Records follow. Copy every line with "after".

'''

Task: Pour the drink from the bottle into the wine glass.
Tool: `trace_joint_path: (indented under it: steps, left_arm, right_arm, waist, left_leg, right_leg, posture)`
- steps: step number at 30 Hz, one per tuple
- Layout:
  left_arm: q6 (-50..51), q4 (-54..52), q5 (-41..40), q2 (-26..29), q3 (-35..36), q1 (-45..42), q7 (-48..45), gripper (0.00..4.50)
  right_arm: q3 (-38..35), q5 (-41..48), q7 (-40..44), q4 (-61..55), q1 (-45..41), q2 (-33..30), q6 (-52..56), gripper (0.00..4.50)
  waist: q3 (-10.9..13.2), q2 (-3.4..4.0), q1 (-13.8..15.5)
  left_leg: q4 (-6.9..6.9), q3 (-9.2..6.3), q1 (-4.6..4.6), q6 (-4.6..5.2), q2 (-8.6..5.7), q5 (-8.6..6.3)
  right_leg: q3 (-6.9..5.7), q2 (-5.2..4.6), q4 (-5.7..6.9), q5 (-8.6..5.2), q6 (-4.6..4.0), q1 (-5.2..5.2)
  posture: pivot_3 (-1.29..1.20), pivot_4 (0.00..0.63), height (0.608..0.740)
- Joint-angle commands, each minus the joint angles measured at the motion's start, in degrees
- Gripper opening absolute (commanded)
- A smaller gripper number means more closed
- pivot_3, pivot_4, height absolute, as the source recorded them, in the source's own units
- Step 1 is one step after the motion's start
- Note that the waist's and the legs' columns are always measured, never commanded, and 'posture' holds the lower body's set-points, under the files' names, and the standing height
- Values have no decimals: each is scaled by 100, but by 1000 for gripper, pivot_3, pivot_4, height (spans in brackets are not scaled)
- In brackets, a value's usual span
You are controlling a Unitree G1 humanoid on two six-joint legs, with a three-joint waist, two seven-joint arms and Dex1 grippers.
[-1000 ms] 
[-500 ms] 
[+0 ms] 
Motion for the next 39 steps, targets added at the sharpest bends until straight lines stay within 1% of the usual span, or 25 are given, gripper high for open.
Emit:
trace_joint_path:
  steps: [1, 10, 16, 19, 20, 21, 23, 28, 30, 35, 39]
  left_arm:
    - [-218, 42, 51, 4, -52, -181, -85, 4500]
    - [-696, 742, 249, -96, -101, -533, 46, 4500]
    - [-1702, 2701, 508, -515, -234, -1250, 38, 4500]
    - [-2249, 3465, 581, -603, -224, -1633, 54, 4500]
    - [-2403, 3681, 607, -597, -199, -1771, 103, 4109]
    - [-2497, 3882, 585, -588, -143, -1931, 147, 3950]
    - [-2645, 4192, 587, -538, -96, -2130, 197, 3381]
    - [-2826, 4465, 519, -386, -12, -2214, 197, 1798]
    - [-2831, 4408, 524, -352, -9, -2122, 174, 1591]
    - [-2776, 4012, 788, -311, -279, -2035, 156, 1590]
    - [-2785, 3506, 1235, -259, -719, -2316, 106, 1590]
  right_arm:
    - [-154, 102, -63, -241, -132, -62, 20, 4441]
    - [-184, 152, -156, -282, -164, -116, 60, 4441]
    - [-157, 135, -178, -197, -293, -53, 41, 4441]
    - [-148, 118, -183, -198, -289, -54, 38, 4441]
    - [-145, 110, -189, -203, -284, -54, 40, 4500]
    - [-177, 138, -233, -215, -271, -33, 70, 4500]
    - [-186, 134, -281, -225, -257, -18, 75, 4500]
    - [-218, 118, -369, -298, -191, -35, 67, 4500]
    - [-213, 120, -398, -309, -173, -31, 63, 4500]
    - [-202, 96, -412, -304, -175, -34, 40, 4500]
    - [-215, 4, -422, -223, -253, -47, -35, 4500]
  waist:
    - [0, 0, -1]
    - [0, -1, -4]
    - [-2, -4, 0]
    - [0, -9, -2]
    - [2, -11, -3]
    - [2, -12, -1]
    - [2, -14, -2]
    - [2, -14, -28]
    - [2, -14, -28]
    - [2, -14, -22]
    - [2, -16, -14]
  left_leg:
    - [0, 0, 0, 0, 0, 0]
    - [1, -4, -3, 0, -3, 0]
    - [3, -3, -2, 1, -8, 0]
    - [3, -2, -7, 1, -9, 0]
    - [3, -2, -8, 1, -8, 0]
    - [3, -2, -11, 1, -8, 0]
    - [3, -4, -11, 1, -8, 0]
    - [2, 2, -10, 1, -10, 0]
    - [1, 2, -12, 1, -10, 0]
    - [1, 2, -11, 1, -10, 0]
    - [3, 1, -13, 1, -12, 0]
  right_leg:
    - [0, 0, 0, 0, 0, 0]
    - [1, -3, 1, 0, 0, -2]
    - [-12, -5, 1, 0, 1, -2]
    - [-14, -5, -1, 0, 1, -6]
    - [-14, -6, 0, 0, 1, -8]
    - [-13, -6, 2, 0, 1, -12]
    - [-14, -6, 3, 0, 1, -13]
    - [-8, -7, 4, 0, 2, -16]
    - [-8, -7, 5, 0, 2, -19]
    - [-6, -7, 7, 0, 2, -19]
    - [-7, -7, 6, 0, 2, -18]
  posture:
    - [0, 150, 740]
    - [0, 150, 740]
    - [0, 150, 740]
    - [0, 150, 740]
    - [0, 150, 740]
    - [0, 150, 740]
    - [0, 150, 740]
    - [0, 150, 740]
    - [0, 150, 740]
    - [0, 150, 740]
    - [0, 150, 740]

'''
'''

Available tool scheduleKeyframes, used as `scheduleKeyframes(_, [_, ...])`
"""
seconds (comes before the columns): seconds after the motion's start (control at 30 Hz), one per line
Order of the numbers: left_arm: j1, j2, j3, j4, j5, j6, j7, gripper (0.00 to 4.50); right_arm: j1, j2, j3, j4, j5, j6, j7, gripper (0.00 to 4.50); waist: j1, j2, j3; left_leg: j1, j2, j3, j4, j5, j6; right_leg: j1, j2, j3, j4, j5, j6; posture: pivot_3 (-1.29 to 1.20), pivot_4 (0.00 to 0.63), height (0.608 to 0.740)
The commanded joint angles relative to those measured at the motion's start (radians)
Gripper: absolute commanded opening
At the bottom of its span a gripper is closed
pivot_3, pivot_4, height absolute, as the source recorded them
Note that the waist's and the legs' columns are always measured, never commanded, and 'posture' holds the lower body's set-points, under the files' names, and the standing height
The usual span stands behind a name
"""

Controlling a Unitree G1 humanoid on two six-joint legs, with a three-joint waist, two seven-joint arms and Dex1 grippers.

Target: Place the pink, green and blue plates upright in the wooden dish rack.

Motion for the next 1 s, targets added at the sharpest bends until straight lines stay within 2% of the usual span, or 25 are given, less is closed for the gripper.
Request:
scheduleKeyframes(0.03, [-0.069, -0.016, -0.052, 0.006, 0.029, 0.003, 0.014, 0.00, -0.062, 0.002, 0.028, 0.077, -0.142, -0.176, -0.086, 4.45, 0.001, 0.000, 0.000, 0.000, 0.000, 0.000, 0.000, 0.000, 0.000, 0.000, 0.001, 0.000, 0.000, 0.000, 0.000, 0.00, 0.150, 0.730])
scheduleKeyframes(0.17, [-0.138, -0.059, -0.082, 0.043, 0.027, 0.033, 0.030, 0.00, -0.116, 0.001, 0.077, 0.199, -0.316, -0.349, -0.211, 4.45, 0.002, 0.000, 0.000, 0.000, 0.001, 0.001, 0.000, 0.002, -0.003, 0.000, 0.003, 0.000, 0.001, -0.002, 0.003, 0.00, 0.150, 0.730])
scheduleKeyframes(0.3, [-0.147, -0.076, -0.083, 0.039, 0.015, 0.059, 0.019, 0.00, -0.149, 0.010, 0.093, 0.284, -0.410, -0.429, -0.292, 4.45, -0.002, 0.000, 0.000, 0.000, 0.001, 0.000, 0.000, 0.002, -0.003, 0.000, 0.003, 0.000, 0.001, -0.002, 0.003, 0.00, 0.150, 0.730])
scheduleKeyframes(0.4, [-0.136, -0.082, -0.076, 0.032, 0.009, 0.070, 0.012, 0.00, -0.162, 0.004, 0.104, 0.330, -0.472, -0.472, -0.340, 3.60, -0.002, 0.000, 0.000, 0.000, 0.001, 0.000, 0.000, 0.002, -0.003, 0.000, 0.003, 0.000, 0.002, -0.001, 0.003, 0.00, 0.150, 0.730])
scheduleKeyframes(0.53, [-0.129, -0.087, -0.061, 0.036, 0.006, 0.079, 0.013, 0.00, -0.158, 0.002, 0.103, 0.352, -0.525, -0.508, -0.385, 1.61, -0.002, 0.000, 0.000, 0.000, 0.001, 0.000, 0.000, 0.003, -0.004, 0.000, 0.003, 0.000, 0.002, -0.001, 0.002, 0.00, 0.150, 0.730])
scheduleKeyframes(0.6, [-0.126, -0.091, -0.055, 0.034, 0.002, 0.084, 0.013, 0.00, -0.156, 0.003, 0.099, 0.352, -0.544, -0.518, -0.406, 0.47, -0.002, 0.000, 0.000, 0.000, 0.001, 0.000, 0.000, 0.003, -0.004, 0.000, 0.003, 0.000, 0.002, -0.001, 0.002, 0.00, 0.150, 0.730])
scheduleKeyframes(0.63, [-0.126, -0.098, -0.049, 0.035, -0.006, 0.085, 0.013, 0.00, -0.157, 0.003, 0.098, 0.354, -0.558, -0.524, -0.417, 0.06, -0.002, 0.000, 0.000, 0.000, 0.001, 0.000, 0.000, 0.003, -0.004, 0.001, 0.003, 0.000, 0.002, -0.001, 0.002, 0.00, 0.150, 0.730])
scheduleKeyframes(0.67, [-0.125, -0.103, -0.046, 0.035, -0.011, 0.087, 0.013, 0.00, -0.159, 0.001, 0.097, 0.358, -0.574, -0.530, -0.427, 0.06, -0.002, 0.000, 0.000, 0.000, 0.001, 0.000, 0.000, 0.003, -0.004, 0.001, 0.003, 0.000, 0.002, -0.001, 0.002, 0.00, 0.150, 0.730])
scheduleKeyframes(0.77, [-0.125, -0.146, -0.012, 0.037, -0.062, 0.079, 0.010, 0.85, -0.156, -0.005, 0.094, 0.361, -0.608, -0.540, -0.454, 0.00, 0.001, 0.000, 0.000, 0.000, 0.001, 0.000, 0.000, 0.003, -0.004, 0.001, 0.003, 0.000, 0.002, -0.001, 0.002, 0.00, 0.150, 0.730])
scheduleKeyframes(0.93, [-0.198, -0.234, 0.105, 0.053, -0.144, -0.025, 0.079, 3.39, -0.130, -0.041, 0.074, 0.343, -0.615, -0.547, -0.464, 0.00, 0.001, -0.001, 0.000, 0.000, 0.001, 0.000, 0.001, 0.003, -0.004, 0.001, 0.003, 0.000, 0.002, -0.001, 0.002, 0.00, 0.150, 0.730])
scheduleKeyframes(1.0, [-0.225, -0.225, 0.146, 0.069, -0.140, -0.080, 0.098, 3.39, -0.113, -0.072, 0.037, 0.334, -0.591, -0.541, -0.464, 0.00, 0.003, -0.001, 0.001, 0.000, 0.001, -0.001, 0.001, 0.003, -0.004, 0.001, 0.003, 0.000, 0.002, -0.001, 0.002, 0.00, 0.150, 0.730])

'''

Written answer =>
- Step 1 is one step after the motion's start
seconds (comes before the columns): seconds after the motion's start (control at 30 Hz), one per line

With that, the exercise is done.